La précision des pizzicati, la délicatesse du toucher, l'agilité, la vitesse... Il n'y a aucun doute quant au talent de l’artiste.
Un violon... sous les toits
Ce soir, c’est un enchaînement d’airs moldaves qu’elle interprète avec la fougue intime que lui confèrent sans doute ses souvenirs d’enfance. Demain, peut-être, ce sera autre chose. Son répertoire est vaste. Il comprend les plus grands compositeurs de Tchaïkovski à Saint-Saëns en passant par Prokofiev, Beethoven et même Astor Piazzolla : elle délivre une magnifique version de Otoño Porteño, (l’automne des quatre saisons vues par le maître argentin).
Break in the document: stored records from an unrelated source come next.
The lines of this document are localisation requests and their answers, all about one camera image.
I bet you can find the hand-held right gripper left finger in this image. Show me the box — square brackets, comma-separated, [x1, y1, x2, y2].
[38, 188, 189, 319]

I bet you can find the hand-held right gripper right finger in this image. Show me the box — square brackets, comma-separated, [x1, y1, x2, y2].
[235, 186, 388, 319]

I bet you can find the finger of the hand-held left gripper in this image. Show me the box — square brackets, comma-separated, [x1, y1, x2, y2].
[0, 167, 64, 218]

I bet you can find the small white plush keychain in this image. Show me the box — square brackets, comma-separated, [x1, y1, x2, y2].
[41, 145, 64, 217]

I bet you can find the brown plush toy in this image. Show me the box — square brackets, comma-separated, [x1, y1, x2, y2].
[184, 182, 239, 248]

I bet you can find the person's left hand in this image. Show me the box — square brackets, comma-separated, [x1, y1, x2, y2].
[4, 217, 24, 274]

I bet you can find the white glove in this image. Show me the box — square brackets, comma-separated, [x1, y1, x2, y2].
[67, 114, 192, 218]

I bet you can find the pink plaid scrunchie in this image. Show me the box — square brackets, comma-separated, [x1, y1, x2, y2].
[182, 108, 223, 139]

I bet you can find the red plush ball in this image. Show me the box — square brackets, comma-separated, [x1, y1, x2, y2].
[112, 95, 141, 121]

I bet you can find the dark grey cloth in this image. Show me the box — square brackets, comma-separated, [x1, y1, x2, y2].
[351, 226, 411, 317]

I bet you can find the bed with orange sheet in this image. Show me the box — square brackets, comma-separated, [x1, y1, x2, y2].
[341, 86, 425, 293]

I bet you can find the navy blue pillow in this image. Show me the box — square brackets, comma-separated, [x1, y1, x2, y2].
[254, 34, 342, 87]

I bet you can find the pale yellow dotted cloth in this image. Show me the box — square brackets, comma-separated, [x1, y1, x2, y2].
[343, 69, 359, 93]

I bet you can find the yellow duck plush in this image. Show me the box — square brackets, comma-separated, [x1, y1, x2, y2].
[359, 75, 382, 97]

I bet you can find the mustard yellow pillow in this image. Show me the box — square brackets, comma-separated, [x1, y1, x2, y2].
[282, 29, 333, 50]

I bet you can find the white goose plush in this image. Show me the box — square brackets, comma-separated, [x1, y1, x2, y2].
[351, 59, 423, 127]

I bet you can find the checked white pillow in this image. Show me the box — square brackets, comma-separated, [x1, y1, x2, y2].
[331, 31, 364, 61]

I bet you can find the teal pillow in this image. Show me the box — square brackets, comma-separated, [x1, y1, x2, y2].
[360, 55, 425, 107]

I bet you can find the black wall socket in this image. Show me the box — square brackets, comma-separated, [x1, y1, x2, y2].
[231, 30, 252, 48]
Alexandra Conunova – oui, c’est bien d’elle qu’il s’agit – n’est pas que la star de son quartier. En fait, c’est une étoile qui brille au firmament de la virtuosité mondiale. Elle naît en Moldavie, il y a à peine un peu plus de trente ans, dans une famille de musiciens qui l'initie au violon à l’âge de six ans. Dès lors, elle ne cesse de truster les plus grands prix (le premier à l’âge de 9 ans) et elle est devenue une invitée recherchée des plus grands festivals. Elle vit à Lausanne depuis qu’elle y a étudié avec Renaud Capuçon avant d’entamer avec ambition et passion une carrière de soliste. En prime, comme nombre des talents exceptionnels de cette génération, Alexandra ajoute sa beauté aux allures slaves à celle de sa virtuosité.
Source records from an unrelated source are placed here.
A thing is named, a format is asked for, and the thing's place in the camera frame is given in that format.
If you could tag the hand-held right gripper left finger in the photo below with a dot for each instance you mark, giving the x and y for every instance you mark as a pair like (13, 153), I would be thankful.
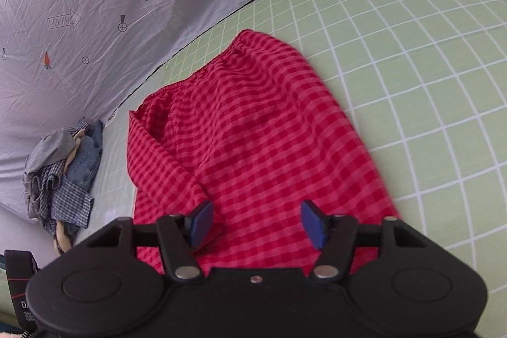
(200, 222)

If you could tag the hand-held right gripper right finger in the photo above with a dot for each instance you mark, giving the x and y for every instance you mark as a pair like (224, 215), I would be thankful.
(313, 223)

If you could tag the red checked garment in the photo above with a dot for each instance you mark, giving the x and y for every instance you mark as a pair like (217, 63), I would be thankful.
(257, 132)

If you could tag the pink white cloth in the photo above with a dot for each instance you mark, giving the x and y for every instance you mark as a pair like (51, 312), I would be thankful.
(10, 333)

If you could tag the beige garment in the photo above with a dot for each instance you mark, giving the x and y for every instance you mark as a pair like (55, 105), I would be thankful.
(63, 239)

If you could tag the blue plaid shirt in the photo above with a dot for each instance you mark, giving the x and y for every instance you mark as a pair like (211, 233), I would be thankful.
(68, 200)

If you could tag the blue denim jeans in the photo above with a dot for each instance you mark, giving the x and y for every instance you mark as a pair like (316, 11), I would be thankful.
(85, 160)

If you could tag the grey garment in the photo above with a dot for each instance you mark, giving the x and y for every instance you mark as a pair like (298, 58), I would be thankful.
(51, 148)
Une scène minuscule pour un talent immense
En automne dernier, Alexandra Conunova se confiait au journal le Temps, « Il est essentiel pour moi de transmettre l’émotion musicale à tous, de créer des liens et d’élargir le cercle de connaissances. […] Jouer pour de nouveaux publics, mêmes restreints, me donne beaucoup de plaisir. Grâce à mon coach, Eduard Wulfson, qui est devenu un véritable père spirituel pour moi, et à mon Guarneri del Gesù « Von Vecsey» de 1730, je suis heureuse de pouvoir faire rayonner la musique partout où je peux.»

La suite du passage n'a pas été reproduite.